3. You either want to do something “just right” or not at all.
4. You demand perfection from other people.
5. You won’t ask for help if asking can be perceived as a flaw or weakness.
6. You will persist at a task long after other people have quit.
7. You are a fault-finder who must correct other people when they are wrong.
8. You are highly aware of other people’s demands and expectations.
9. You are very self-conscious about making mistakes in front of other people.
10. **You noticed the error in the title of this list.”
Sadly, perfectionism has been linked to many emotional and behavioural problems, such as eating disorders, relationships problems and even suicide.
Professor Flett said:
“Perfectionism is not officially recognized as a psychiatric disorder.
However extreme forms of perfectionism should be considered an illness similar to narcissism, obsessive compulsiveness, dependent-personality disorder and other personality disorders because of its links to distress and dysfunction.”
Psychologists have found that there are, broadly, three types of perfectionists:
- Self-oriented perfectionists strive for perfection for themselves and set their own high standards.

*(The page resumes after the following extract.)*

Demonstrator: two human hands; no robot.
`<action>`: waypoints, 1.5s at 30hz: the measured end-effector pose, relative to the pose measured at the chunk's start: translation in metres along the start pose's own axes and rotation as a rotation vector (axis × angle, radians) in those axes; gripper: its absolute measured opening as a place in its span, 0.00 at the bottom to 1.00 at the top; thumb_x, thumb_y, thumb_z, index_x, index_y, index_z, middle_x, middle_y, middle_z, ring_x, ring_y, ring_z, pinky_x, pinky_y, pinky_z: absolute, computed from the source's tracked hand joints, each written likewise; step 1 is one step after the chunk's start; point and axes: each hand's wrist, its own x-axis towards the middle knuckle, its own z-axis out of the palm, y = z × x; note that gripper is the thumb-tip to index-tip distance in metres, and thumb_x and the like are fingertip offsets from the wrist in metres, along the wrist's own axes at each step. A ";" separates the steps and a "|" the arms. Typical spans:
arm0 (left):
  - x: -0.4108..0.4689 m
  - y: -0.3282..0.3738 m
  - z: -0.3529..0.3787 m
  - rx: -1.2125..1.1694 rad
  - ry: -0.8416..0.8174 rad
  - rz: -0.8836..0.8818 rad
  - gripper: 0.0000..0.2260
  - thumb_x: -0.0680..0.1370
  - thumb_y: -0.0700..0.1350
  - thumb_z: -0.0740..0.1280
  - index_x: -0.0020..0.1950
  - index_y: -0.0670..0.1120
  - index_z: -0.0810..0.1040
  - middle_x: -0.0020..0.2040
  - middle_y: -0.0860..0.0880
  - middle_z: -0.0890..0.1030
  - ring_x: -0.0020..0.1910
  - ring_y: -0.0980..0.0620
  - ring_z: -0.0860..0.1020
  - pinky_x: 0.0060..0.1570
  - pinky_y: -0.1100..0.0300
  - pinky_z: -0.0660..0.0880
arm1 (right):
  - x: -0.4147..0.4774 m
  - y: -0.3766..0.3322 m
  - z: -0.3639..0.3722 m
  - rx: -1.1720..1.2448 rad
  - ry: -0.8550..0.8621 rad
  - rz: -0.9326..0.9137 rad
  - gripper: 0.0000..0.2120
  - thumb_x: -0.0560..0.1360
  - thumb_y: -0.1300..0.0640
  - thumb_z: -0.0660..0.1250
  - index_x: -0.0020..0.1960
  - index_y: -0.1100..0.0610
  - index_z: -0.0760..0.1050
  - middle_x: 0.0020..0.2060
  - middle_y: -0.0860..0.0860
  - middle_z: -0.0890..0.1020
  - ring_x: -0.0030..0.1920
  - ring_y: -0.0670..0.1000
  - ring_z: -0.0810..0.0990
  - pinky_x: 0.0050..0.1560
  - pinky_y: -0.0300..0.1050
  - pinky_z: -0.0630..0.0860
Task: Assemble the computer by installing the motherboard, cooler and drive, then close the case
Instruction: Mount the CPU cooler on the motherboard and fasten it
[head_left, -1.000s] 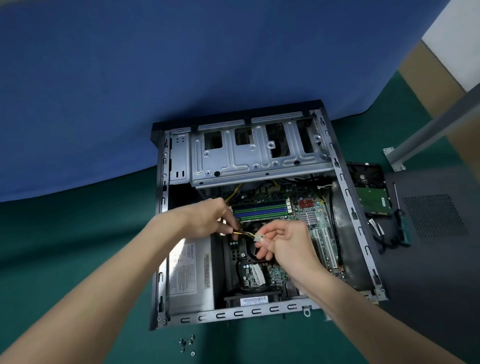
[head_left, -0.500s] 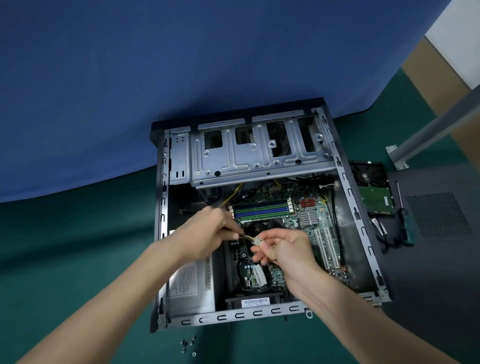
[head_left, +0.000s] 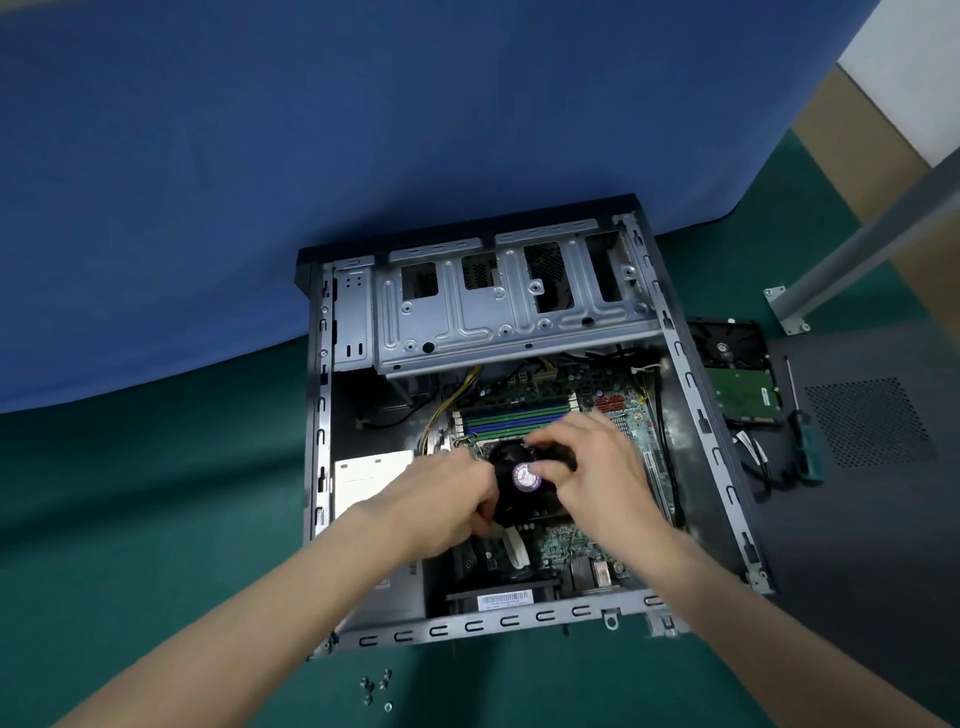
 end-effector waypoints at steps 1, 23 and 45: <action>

- Socially prescribed perfectionists strive for perfection because it is important to other people.
- ‘Other-focused’ perfectionists, though, expect others to be perfect and are extremely critical if they do not meet these high standards.
The worst type of perfectionists are those who expect others to match their own impossibly high standards.
→ Read on: How To Spot a Toxic Perfectionist
The perfectionism scale is published by MHS (Hewitt & Flett, 2004).
About the author
Psychologist, Jeremy Dean, PhD is the founder and author of PsyBlog. He holds a doctorate in psychology from University College London and two other advanced degrees in psychology.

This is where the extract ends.